In 1931 Fischer starred as the poet's wife in the world premiere of Arthur Benjamin's opera The Devil Take Her which was conducted by Thomas Beecham. On 6 July 1934, Fischer performed in the first BBC television broadcast of opera music, performing excerpts of the title role from Carmen opposite Heddle Nash as Don José. Her other opera repertoire included the title role in Madama Butterfly. She remained active as a concert singer in Europe until returning to live in Montreal in 1940, a decision made partly due to the onset of World War II, and partly due to the illness of her father.

==Later life==
Fischer retired from performance in 1942 after giving a farewell concert in Montreal. She thereafter was active as a voice teacher in that city. Her notable students included tenor Roger Doucet, soprano Yolande Dulude, and bass Jean-Pierre Hurteau. She founded an influential concert series, the Sarah Fischer Concerts (SFC), that provided young Canadian singers and composers with early professional performance opportunities. The first of these concerts was held on 1 February 1941, and Fischer continued to regularly present these until her death 34 years later. According to Karl-Josef Kutsch and Leo Riemens, "she had a significant influence on musical life in Canada."

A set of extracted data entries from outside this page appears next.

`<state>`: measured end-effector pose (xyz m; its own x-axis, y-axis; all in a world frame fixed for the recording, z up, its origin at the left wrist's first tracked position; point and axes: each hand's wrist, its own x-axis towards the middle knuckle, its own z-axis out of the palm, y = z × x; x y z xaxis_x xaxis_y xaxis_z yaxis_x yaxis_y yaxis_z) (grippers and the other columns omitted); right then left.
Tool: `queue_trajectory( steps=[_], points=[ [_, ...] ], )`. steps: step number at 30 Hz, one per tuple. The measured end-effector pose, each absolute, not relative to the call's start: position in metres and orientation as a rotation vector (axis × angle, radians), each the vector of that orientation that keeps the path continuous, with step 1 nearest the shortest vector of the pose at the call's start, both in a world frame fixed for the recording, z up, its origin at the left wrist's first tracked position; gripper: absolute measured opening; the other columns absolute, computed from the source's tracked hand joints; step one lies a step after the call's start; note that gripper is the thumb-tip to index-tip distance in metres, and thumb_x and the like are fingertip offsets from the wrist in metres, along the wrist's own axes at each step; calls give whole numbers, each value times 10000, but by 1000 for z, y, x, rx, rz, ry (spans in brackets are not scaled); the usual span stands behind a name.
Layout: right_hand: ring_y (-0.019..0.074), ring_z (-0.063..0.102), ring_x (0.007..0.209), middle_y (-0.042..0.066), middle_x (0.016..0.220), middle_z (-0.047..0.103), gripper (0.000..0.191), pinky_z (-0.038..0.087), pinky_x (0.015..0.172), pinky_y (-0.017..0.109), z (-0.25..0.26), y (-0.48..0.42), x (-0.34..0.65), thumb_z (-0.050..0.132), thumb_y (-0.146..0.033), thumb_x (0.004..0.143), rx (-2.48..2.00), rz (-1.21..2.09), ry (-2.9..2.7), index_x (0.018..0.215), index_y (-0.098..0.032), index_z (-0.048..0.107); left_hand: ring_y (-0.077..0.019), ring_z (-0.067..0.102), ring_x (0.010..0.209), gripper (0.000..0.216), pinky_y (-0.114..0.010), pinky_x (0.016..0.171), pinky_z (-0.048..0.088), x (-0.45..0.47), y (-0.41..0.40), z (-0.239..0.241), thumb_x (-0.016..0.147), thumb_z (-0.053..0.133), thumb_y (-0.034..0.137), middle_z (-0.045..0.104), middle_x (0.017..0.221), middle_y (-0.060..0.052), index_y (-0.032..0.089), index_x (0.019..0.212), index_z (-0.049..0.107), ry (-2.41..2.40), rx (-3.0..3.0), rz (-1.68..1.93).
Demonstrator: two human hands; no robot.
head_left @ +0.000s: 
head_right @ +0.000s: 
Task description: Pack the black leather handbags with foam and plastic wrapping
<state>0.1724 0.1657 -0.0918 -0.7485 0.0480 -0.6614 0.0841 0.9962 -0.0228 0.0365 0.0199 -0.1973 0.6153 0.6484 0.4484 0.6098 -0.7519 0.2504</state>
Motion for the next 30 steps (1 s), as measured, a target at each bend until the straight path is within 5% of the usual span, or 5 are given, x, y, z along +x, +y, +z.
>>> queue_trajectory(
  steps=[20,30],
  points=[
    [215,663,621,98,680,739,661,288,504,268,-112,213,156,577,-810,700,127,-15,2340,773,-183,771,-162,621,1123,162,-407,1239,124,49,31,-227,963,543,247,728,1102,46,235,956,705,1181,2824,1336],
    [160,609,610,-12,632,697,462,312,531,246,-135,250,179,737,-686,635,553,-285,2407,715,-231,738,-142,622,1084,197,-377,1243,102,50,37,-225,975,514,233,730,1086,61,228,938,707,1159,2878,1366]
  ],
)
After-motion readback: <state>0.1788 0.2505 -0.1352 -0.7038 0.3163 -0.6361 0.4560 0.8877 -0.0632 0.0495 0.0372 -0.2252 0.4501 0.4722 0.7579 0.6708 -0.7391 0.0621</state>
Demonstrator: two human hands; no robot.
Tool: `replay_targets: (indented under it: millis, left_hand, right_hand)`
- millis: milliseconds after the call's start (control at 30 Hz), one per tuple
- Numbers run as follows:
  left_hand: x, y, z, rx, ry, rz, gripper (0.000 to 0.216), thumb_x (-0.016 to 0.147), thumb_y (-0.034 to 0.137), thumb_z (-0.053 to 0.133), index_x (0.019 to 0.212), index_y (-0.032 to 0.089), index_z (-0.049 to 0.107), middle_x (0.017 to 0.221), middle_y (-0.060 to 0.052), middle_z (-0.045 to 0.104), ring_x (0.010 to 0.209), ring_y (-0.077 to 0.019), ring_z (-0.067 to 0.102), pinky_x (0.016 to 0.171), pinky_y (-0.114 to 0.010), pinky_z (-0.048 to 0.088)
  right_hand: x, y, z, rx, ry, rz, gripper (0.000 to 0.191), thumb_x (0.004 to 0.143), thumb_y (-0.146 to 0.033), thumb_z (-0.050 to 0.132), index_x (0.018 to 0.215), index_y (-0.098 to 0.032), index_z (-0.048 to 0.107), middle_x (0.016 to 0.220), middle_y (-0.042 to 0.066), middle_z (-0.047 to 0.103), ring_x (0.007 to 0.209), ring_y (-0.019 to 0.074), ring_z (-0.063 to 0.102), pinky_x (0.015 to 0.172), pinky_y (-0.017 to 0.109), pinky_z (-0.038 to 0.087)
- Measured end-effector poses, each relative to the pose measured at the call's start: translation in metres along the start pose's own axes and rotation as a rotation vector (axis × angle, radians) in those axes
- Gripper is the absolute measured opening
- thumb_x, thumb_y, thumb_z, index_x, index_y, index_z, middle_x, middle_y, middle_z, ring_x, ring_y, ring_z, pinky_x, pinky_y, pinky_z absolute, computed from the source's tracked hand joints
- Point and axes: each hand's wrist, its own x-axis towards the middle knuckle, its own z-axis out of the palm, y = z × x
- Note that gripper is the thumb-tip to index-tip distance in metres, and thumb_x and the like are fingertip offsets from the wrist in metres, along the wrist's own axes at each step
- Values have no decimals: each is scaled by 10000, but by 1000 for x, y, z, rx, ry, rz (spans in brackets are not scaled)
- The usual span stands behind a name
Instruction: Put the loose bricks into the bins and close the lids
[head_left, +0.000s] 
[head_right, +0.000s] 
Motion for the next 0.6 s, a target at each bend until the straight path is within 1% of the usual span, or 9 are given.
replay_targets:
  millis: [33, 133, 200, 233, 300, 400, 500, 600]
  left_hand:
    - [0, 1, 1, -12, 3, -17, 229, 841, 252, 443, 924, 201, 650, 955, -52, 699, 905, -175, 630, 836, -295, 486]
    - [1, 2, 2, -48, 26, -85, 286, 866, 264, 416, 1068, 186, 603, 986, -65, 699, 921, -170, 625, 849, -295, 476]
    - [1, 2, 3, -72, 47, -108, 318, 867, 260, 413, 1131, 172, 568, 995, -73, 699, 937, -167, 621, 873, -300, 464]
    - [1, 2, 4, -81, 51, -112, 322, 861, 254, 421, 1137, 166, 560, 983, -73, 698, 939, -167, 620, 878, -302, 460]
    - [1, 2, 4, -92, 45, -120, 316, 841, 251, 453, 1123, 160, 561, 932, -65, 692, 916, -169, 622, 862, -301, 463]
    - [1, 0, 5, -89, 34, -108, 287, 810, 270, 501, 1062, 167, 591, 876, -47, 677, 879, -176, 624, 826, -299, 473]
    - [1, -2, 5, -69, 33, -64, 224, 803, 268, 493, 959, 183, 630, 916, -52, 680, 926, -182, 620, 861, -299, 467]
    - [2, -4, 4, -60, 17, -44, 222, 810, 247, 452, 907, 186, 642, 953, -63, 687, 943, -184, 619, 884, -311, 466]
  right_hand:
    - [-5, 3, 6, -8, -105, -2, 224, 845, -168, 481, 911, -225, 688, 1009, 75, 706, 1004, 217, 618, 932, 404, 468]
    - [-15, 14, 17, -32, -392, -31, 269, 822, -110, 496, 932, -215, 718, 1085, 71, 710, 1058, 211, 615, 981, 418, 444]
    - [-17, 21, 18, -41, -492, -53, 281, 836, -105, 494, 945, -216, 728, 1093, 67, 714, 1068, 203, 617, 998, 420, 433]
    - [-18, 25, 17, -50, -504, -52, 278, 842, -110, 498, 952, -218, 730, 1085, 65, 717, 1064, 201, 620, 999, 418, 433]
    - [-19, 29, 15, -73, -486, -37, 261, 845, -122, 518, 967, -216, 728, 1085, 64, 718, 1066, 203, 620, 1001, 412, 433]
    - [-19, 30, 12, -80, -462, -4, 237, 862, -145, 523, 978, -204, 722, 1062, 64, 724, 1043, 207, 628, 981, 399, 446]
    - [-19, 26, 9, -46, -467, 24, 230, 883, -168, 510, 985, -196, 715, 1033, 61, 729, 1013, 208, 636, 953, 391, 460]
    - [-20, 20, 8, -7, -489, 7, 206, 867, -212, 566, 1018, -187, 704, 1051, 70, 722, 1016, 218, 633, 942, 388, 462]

Fischer died at the age of 79 at Hôtel-Dieu Hospital in Montréal on 3 May 1975.

==Recordings==
In 1919 Fischer recorded eight songs with Pathé Records out of the French company's studio in New York City. Among these included recordings of the arias "Je dis que rien ne m'épouvante" from Carmen and the Bell Song from Lakmé; Hercule de Fontenailles's "Les baisers sont des fleurs"; Moritz Moszkowski's "Serenata"; and Eva Dell'Acqua and Jules Barbier's "Menuet". She made several recordings for His Master's Voice (HMV) in the 1920s. In December 1923 HMV released recordings of Fischer singing arrangements of English Renaissance songs by Thomas Campion, John Dowland, and John Bartlet with a string quartet. These arrangements were made by Frederick Keel and published by Boosey & Hawkes under the title Elizabethan Love Songs.

In 1939 Fischer recorded six more songs in London, this time for Filmophone Ltd. They included songs by Joseph Haydn, Mana-Zucca, Alice Chambers Bunten, Thomas Dunhill, and Clara Edwards. In 1967 a compilation LP entitled Sarah Fischer was released in Canada, and recordings of her were included on the 1993 album Great Voices of Canada (Analekta).